Para explicar o que saiu errado, acadêmicos e ativistas desenvolveram argumentos estruturalistas baseados na dependência da extração de recursos naturais; explicações institucionalistas sobre por que o populismo, no contexto de instituições frágeis, conduz ao autoritarismo competitivo; e argumentos que se concentram em como a lógica populista descaracteriza a democracia e pode evoluir para formas de autoritarismo.

Dependência da extração de recursos naturais

Chávez, Correa e Morales prometeram não só pôr fim ao neoliberalismo, mas também substituir o modelo extrativista com visões alternativas de desenvolvimento e de relacionamento entre natureza e sociedade, baseadas nas noções andinas de suma qamaña e sumak kawsay (viver bem ou bem viver). Alguns acadêmicos chegaram a escrever textos que celebravam o fim do desenvolvimento, do extrativismo e do colonialismo. Já outros foram menos otimistas – ou mais realistas – e viram esses governos como uma continuidade do modelo rentista. No momento de maior popularidade do chavismo, Kurt Weyland1 argumentou que «em lugar de estabelecer um novo modelo de desenvolvimento [o socialismo do século xxi], o governo de Chávez está revivendo o modelo rentista». O aumento descomunal da riqueza proveniente dos hidrocarbonetos permitiu que esses governos populistas recusassem o neoliberalismo, ampliassem o tamanho e o gasto do Estado e fundassem organizações supranacionais como a Aliança Bolivariana para os Povos da Nossa América (alba) para fazer frente às políticas de integração neoliberais dos Estados Unidos.

Em vez de se libertarem do extrativismo, os três governos reforçaram sua dependência dos hidrocarbonetos. As exportações de petróleo venezuelanas passaram de 68,7% do total exportado em 1998 para 96% em 20152. Na Bolívia, entre 2001 e 2011, as exportações de minerais e hidrocarbonetos cresceram de 41,8% para 58%3. No Equador, a venda de petróleo no comércio internacional passou de 41% para 58% entre 2002 e 2011, e o governo de Correa concedeu 2,8 milhões de hectares a empresas mineradoras, sendo a metade dessa área destinada à extração de metais4.

A riqueza obtida foi utilizada para fortalecer o Estado e financiar programas sociais destinados ao combate à pobreza. De acordo com a Comissão Econômica para a América Latina e o Caribe (Cepal), a pobreza foi reduzida de 48,6% em 2002 para 29,5% em 2011 na Venezuela; de 62,4% em 2002 para 42,4% em 2010 na Bolívia; e de 49% em 2002 a 32,4% em 2011 no Equador5. No entanto, a redistribuição perdurou somente enquanto os preços se mantiveram elevados e, conforme havia antecipado Weyland, o modelo rentista se mostrou insustentável no médio prazo. De acordo com a Cepal, de 2012 a 2013, a pobreza aumentou de 24% para 32% na Venezuela. Outro estudo assinala que, em 2015, 75% dos venezuelanos eram pobres se considerada sua renda6.

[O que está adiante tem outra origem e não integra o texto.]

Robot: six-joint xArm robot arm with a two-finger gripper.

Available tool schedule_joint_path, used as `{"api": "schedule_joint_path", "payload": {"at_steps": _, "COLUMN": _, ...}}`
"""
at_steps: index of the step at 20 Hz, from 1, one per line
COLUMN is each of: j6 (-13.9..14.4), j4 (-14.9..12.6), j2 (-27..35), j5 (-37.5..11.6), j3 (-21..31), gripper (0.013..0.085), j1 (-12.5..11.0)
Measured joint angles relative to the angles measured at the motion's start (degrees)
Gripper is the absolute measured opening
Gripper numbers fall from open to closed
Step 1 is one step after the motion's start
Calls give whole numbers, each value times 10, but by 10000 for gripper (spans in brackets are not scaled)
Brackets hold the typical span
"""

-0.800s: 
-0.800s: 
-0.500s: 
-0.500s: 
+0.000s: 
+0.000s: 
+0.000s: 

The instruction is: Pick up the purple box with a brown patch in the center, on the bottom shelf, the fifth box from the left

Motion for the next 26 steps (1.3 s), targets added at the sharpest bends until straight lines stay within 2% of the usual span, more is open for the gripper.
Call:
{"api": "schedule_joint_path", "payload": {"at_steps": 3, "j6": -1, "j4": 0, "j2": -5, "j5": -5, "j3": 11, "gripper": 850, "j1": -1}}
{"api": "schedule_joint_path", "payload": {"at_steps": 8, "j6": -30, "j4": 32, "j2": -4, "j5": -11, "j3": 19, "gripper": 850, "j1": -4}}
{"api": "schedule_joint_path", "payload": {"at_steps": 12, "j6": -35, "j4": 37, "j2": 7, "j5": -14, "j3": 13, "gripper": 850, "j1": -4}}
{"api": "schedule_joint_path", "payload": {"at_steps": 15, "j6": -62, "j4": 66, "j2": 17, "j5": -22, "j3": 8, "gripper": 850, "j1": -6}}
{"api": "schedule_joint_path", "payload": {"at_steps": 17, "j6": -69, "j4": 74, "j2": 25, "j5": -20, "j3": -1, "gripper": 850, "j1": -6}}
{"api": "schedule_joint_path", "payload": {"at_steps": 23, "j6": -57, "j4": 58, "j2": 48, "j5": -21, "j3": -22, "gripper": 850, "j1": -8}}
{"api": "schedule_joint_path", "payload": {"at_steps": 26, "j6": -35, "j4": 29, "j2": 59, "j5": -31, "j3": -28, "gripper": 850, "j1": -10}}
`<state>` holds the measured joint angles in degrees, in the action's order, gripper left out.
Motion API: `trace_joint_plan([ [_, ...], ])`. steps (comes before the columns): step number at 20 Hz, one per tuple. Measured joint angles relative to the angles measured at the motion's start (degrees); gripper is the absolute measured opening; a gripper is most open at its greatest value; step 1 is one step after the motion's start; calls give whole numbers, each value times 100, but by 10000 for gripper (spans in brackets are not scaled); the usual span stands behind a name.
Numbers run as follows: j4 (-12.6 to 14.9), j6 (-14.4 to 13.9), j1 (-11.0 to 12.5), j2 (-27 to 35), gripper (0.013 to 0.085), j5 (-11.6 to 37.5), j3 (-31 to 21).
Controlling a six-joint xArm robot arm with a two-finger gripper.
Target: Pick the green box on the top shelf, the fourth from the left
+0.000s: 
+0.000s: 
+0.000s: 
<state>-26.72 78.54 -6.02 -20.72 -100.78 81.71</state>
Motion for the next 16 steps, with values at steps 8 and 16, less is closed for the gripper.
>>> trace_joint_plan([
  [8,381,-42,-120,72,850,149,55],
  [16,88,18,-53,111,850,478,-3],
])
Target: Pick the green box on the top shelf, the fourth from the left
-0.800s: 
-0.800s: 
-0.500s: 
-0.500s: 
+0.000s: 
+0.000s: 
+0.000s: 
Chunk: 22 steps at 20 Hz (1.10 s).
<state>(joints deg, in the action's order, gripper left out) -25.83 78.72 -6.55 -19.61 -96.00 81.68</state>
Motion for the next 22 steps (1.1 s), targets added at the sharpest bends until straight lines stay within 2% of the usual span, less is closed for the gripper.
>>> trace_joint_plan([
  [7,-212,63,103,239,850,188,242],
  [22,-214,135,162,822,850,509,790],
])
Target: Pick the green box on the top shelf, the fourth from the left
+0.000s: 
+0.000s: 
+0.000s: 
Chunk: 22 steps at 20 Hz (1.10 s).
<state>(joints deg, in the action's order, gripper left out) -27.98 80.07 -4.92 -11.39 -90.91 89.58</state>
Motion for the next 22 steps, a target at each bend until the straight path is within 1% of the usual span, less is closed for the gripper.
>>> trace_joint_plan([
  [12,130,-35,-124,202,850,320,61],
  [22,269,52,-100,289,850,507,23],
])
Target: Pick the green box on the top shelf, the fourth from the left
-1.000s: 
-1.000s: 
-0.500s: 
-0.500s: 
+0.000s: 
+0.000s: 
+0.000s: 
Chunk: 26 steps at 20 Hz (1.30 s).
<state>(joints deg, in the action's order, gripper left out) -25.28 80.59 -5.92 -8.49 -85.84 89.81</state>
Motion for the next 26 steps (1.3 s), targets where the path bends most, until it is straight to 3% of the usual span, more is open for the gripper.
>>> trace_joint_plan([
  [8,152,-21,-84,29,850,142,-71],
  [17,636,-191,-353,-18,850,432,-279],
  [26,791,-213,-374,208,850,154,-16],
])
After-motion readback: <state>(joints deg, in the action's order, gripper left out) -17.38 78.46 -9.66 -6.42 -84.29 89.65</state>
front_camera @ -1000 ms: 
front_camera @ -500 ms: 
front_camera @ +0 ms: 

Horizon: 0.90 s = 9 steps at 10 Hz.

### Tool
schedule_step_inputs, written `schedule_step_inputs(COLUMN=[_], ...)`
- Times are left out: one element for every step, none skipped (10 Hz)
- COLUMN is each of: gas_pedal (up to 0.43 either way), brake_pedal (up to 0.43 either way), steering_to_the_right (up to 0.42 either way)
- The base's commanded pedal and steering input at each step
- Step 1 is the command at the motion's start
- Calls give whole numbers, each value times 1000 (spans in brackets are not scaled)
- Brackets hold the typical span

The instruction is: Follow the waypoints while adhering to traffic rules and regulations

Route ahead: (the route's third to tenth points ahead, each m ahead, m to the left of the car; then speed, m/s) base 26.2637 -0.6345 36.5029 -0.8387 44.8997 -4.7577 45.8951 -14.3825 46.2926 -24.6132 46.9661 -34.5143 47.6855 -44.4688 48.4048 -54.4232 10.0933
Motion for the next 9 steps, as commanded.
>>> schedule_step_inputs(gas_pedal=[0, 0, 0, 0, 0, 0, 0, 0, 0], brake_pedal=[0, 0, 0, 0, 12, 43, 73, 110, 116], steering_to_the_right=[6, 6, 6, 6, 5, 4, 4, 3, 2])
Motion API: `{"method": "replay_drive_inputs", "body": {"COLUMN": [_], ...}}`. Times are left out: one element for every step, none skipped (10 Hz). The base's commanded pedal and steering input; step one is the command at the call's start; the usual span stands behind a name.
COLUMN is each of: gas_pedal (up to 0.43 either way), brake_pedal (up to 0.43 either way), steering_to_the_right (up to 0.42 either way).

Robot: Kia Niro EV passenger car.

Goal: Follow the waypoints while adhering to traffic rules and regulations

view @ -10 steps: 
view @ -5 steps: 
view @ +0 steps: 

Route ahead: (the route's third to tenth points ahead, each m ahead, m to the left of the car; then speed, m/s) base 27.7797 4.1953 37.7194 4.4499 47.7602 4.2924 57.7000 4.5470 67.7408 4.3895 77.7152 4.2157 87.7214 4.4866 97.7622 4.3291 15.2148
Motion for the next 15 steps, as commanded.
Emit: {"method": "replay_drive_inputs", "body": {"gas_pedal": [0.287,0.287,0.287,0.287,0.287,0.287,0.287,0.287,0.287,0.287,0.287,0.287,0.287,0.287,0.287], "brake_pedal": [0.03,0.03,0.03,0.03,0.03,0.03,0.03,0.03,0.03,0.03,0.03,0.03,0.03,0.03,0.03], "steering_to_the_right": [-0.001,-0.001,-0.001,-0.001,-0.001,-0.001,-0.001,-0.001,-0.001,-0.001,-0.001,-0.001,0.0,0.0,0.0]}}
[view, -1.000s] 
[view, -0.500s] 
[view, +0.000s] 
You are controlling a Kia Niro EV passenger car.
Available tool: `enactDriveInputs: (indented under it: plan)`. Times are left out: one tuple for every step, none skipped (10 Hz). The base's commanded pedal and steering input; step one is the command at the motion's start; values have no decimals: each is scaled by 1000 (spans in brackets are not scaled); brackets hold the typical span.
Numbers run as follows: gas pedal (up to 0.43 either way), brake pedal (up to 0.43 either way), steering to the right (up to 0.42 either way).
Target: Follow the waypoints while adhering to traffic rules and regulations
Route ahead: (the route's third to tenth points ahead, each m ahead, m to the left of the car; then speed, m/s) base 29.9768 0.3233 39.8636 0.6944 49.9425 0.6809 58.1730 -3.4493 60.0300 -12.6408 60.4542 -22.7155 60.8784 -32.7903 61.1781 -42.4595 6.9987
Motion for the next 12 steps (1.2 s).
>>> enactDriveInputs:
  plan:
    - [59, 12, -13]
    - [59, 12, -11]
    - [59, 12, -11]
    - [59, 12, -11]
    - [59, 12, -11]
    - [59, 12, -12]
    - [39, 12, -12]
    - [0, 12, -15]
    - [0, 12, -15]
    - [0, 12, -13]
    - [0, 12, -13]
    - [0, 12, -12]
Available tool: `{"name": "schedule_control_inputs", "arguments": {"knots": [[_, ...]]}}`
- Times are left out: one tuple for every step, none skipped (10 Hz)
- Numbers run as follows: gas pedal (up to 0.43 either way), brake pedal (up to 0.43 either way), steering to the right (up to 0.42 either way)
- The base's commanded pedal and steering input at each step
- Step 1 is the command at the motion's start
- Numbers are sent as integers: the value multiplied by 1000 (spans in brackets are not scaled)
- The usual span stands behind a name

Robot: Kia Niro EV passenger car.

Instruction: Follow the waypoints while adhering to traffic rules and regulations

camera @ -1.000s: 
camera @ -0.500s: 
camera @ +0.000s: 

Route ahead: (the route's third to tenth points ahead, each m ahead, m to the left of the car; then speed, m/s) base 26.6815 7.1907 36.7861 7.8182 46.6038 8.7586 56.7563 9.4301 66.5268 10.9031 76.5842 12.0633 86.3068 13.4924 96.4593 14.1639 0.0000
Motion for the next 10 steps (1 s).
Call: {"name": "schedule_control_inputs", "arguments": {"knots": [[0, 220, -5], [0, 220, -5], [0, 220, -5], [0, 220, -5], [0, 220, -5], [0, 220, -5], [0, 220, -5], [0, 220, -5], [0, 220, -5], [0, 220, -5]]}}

Esses governos não acabaram com o modelo rentista e extrativista, pois necessitavam desses recursos para vencer as eleições. Seus líderes usaram o processo eleitoral para afastar as elites políticas tradicionais e se consolidar no poder. Os venezuelanos votaram em 16 eleições entre 1999 e 2012; os bolivianos, em nove de 2005 a 2016 (entre eleições gerais e diversos referendos); e os equatorianos compareceram a seis pleitos entre 2006 e 2013. Na Venezuela, os gastos sociais foram ampliados durante os períodos eleitorais. Por exemplo, motivada pela corrida presidencial de 2012, foi lançada a «Gran Misión Vivienda», que construiu edifícios residenciais em frente às colinas de Caracas para que os pobres vissem que, com sorte, poderiam participar desse projeto e ter acesso a um tipo de moradia semelhante à da classe média. Além disso, o governo lançou a «Misión Mi Casa Bien Equipada» para mobiliar e dotar os beneficiários dos projetos habitacionais de eletrodomésticos, inclusive aparelhos de ar-condicionado.

A dependência extrativista levou ao confronto com comunidades indígenas. Ainda que suas Constituições reconheçam o direito à consulta prévia para a exploração de recursos naturais, esses governos expandiram de modo autocrático a exploração de hidrocarbonetos e minerais nos territórios indígenas. Como resultado, semelhante ao ocorrido com o multiculturalismo neoliberal – que separou o «índio permitido» do «índio recalcitrante», realizou uma distribuição cultural simbólica ao primeiro grupo e, ao mesmo tempo, reprimiu o segundo –, a aceitação do extrativismo marcou os limites do reconhecimento dos direitos indígenas7. No Equador, os protestos indígenas foram criminalizados, e o «índio permitido» da Revolução Cidadã de Correa – como assinala a antropóloga Carmen Martínez Novo – é o beneficiário passivo de suas políticas redistributivas. A extração de recursos naturais também determinou os limites dos direitos indígenas na Bolívia. Nas palavras da antropóloga Nancy Postero, «está claro que o Estado vê o controle indígena da extração de recursos naturais como um atentado ao poder estatal»8.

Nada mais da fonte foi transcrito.